Shutting the plant would drop Duke Energy’s tax bill, which was $35 million, to at most $13 million, an executive of Duke subsidiary Progress Energy Florida told the county last month.

That shortfall, equal to a fourth of the county’s general fund, could have dire consequences for schools, safety and public services in this expanse of forests and strip malls less than 80 miles north of Tampa.

The locals see tough times ahead:

In the midst of the Crystal River fiasco, Progress Energy entered into a merger agreement with Duke Energy. Despite Duke being the larger entity, the original merger agreement called for Progress CEO Bill Johnson to be head of the new combined company. The deal closed in July of last year, but Johnson’s tenure as CEO lasted only a few hours. From behind the Wall Street Journal paywall:

The merger closed Monday, creating a utility giant with former Progress CEO Bill Johnson at its helm. Hours later, the newly merged company’s Duke-dominated board met for the first time and threw Mr. Johnson out of the job. It replaced him with Jim Rogers, who had run Duke before the deal and was slated to become the merged company’s executive chairman.

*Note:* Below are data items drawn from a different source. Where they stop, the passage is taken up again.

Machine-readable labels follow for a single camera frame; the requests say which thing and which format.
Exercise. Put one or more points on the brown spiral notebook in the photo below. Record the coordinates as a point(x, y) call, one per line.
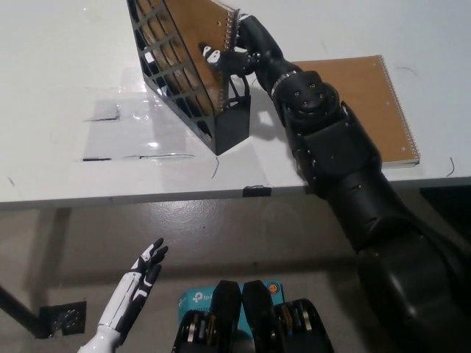
point(213, 25)
point(386, 110)

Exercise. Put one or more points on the black lattice file holder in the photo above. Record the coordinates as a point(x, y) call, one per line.
point(232, 128)

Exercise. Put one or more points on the white and black left hand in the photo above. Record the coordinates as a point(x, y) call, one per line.
point(129, 294)

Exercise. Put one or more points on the black and white right hand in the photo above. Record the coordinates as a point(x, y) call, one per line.
point(257, 48)

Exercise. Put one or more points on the clear plastic sheet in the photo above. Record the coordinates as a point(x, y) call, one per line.
point(143, 117)

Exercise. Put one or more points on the teal tp-link box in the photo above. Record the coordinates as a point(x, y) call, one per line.
point(195, 298)

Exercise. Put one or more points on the black tape strip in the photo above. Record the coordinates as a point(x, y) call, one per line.
point(257, 191)

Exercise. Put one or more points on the black table leg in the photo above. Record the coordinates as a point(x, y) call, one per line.
point(20, 312)

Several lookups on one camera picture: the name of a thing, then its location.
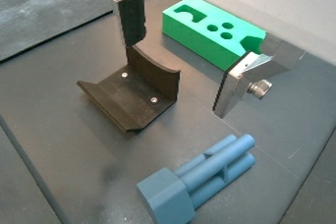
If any green shape sorter block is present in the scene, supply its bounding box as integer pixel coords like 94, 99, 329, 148
162, 0, 266, 71

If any blue three prong object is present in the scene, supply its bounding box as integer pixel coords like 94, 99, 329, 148
135, 135, 254, 224

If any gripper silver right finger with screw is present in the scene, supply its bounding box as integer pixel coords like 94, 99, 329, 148
211, 34, 303, 118

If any black curved fixture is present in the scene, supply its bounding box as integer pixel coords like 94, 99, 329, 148
77, 46, 179, 132

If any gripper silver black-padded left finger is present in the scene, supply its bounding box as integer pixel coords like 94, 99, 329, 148
111, 0, 145, 47

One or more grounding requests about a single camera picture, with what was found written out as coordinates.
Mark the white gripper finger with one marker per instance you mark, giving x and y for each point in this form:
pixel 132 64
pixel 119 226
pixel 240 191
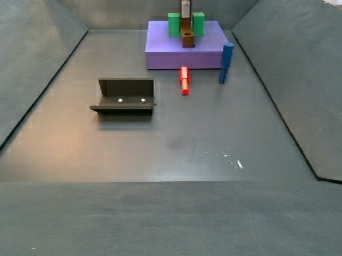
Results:
pixel 186 9

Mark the blue cylinder peg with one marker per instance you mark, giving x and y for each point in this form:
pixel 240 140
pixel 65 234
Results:
pixel 226 61

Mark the purple base board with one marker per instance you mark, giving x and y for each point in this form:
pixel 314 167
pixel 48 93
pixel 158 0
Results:
pixel 164 53

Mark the green U-shaped block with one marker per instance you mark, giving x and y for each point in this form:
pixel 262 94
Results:
pixel 196 24

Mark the brown T-shaped block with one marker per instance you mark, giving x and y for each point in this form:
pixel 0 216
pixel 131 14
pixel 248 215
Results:
pixel 187 33

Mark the black U-shaped bracket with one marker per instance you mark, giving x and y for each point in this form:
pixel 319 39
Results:
pixel 125 96

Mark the red-orange peg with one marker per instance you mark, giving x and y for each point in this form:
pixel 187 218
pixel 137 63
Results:
pixel 184 80

Johnson, of course, was compensated handsomely for his few hours as head of the new company:

Mr. Johnson, reached on his cellphone Friday, declined to comment. His severance package, which a spokesman said could be worth more than $44 million, includes a payment of up to $1.5 million, but only on condition he not disparage Duke.

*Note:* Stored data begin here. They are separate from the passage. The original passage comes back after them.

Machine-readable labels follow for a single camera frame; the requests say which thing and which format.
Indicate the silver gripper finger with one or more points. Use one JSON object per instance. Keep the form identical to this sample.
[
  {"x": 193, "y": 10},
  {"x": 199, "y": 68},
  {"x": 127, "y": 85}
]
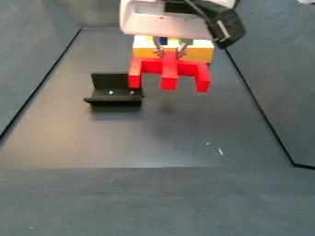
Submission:
[
  {"x": 159, "y": 46},
  {"x": 181, "y": 51}
]

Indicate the blue long block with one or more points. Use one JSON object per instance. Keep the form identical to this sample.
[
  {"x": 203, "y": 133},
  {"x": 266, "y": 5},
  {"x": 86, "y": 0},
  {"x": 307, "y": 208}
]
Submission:
[{"x": 163, "y": 40}]

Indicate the red E-shaped block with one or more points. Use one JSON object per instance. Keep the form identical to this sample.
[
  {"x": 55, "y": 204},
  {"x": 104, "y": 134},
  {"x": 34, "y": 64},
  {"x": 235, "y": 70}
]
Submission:
[{"x": 170, "y": 68}]

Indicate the yellow base board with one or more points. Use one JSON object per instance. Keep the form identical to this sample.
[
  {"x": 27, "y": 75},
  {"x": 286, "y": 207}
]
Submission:
[{"x": 198, "y": 52}]

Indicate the green long block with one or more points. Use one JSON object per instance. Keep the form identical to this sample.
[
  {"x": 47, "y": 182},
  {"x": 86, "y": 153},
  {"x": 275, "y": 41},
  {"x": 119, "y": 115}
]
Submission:
[{"x": 186, "y": 41}]

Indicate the black U-shaped holder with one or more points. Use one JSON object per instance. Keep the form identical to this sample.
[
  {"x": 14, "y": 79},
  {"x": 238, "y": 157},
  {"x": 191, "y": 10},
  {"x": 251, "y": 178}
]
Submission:
[{"x": 112, "y": 91}]

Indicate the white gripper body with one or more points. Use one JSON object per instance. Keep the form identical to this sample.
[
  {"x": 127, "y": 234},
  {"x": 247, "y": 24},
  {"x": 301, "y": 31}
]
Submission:
[{"x": 143, "y": 17}]

Perhaps Rogers was seen as the better candidate than Johnson to continue manipulating regulators:

One of his marquee projects—an Indiana coal-gasification project called Edwardsport—is close to $1 billion over budget. State regulators are holding hearings on the company’s plan to pass on $2.6 billion of the $3.3 billion in costs to ratepayers. Duke has been accused of exerting improper influence over state regulators in an ethics scandal and several executives departed. The company hasn’t admitted any wrongdoing.

Recall that Johnson was a sitting board member of the insurance group Nuclear Electric Insurance Limited when it began considering whether and how much to compensate Progress for its losses in the repair fiasco. At least it now appears that neither Johnson, Rogers nor any other representative of Duke or Progress sits on the current board. Perhaps that is why we have this in Penn’s article:

Jon Moyle, a lawyer for the Florida Industrial Power Users Group, said the insurance settlement “represents a great deal for NEIL and a bad deal for ratepayers.”

“Duke’s decision to resolve all of NEIL insurance claims for this amount is disappointing to say the least,” Moyle said.

How different would the outcome be if a public utility had been in charge of Crystal River? It’s hard to imagine such a group would have made the bad decision to bypass a professional consulting engineering manager for the repair project. Had they done so, however, I think we can rest assured that those responsible would have been removed promptly and with nothing close to a $44 million severance package. As things stand now, regulatory capture is a huge drug that feeds the addiction of private companies operating as utilities and there is no mechanism to inflict consequences for poor management. Instead, they are rewarded handsomely and paid extra to keep their mouths shut when they are finally forced out.